Referencia bibliográfica

Astronomy and Astrophysics

Fecha de publicación:
1
2024
Número de autores
8
Número de autores del IAC
6
Número de citas
0
Número de citas referidas
0
Descripción
Context. The Arjuna asteroid belt is loosely defined as a diverse group of small asteroids that follow dynamically cold, Earth-like orbits. Most of them are not actively engaged in resonant, co-orbital behavior with Earth. Some of them experience temporary but recurrent horseshoe episodes.
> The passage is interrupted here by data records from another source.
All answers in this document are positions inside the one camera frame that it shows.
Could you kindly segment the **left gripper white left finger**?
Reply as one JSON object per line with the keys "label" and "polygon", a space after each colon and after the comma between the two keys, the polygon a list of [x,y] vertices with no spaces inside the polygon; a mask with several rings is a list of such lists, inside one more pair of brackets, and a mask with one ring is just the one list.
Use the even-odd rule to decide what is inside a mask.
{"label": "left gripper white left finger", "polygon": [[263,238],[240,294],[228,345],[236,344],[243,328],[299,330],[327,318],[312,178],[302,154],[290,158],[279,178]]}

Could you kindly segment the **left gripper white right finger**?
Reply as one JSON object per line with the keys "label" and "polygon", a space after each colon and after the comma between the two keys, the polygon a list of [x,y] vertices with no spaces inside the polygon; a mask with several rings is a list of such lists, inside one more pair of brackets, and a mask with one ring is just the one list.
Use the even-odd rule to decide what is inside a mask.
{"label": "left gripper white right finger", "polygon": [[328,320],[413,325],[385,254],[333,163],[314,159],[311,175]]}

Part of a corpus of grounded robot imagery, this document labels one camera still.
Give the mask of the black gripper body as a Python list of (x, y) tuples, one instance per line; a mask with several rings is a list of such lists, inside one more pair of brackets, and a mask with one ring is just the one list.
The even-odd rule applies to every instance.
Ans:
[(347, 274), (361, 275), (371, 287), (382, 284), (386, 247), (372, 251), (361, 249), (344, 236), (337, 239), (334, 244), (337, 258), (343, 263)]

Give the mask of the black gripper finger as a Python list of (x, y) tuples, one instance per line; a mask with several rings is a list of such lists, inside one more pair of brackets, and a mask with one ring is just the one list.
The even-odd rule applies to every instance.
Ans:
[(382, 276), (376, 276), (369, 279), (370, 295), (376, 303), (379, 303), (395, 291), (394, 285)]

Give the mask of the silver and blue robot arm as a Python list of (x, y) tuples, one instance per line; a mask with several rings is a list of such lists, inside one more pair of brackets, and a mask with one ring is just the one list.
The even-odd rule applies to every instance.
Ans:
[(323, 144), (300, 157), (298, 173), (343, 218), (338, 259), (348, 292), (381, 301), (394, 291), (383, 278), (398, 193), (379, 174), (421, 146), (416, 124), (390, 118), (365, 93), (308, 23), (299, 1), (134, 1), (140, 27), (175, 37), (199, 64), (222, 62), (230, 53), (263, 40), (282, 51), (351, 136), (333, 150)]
Objects in horseshoe paths tend to approach Earth at a low velocity, leading to captures as Earth's temporary satellites or mini-moons. Four such objects have already been identified: 1991 VG, 2006 RH120, 2020 CD3, and 2022 NX1. Here, we focus on 2023 FY3, a recent finding, the trajectory of which might have a co-orbital status and perhaps lead to temporary captures.
Aims: We want to determine the physical properties of 2023 FY3 and explore its dynamical evolution.
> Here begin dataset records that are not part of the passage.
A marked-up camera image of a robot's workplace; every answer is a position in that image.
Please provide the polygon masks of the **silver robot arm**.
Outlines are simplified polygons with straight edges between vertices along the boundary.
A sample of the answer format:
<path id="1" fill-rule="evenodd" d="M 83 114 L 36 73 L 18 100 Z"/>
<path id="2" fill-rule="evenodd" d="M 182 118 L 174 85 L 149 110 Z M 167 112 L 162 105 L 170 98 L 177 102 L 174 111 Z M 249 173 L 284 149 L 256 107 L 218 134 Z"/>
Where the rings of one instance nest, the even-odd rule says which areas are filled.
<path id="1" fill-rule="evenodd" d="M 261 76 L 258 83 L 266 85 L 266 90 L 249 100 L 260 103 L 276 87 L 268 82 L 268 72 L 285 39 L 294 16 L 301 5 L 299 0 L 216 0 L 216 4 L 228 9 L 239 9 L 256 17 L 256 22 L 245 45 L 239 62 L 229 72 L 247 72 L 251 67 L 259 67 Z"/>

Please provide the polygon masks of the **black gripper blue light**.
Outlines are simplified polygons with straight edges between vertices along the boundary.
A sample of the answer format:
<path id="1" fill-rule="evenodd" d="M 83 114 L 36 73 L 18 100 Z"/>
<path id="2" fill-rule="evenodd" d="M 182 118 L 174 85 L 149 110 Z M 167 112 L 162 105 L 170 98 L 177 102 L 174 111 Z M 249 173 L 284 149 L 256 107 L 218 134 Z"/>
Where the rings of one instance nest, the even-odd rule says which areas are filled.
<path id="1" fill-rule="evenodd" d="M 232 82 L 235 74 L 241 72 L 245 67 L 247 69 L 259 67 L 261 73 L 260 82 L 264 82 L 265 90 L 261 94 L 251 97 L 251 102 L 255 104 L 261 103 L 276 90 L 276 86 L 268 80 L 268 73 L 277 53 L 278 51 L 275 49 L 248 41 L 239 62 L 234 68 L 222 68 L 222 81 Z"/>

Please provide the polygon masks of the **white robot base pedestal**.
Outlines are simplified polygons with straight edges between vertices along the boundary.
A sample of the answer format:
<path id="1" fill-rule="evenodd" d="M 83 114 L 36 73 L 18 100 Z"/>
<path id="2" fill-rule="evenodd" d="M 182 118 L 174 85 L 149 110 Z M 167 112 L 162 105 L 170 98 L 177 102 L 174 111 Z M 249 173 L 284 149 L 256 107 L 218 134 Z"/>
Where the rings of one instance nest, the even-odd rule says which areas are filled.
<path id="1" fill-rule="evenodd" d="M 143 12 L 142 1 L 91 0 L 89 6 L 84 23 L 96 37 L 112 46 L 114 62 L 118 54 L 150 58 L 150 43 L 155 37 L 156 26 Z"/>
Methods: We carried out an observational study of 2023 FY3 using the OSIRIS camera spectrograph at the 10.4 m Gran Telescopio Canarias, to derive its spectral class, and time-series photometry obtained with QHY411M cameras and two units of the Two-meter Twin Telescope to investigate its rotational state. N-body simulations were also performed to examine its possible resonant behavior.
Results: The visible reflectance spectrum of 2023 FY3 is consistent with that of an S-type asteroid; its light curve gives a rotation period of 9.3±0.6 min, with an amplitude of 0.48±0.13 mag. We confirm that 2023 FY3 roams the edge of Earth's co-orbital space.
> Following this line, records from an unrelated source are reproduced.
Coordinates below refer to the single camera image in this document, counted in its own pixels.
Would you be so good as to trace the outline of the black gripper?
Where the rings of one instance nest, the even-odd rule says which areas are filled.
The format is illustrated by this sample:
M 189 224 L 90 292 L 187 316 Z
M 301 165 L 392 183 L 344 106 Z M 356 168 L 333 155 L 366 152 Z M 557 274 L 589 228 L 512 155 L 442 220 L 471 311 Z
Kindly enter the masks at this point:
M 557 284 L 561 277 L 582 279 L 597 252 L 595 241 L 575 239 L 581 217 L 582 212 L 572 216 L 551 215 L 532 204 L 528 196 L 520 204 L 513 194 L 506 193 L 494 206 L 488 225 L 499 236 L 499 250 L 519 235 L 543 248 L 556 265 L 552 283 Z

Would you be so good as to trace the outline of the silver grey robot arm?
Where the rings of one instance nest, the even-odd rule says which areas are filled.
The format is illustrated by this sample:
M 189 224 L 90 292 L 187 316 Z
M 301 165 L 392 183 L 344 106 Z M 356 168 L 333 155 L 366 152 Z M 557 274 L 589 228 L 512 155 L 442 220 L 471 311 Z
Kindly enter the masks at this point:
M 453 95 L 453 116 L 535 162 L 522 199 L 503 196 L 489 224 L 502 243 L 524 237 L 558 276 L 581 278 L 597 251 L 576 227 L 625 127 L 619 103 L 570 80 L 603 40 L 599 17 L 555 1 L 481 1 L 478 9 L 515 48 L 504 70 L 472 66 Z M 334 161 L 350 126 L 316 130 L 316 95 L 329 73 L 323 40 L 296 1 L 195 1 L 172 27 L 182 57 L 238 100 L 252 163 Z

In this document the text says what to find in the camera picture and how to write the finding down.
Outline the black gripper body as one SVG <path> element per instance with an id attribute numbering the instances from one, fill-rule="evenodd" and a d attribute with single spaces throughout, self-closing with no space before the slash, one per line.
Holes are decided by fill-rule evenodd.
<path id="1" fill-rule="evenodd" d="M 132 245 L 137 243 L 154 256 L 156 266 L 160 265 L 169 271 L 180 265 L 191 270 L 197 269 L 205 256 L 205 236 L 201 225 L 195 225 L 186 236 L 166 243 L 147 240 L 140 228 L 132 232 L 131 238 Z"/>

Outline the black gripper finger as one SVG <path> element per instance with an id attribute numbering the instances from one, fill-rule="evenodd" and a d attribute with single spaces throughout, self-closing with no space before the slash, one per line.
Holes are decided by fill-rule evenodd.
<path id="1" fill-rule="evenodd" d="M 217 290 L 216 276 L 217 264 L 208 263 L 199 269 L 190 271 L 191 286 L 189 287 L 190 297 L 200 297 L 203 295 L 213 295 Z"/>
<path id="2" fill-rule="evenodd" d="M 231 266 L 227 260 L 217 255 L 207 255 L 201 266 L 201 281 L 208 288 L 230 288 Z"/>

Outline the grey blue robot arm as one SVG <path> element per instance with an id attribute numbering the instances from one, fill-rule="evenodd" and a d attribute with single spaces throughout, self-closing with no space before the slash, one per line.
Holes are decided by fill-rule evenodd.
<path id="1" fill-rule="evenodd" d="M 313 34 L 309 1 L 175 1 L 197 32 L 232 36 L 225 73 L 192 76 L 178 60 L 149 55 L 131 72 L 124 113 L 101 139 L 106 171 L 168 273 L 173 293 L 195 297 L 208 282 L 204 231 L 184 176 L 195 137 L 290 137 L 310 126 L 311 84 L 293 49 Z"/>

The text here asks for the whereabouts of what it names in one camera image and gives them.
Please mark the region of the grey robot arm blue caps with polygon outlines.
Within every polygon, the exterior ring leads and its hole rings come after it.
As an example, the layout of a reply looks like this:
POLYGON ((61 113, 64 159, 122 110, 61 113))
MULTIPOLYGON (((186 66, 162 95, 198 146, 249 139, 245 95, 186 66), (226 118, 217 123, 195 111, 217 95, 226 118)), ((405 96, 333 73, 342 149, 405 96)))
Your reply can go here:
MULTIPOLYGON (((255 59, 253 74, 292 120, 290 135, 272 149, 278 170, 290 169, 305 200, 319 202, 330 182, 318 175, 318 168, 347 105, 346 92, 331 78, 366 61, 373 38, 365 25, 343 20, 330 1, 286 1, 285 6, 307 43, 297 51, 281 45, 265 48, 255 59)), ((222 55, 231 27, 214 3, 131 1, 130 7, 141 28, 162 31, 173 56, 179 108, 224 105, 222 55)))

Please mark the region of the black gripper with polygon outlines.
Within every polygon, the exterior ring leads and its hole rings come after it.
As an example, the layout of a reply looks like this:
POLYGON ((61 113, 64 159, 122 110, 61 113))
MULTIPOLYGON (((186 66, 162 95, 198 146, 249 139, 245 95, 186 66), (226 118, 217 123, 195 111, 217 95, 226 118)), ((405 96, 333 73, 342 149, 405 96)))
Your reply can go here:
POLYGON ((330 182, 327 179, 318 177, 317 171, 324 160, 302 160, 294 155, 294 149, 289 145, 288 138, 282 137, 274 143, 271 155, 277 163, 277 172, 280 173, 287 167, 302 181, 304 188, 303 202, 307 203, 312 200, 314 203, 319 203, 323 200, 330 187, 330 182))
Conclusions: Arjuna 2023 FY3, an S-type asteroid and fast rotator, currently exhibits horseshoe-like resonant behavior and in the past experienced mini-moon engagements of the temporarily captured flyby type that may repeat in the future. The spectral type result further confirms that mini-moons are a diverse population in terms of surface composition.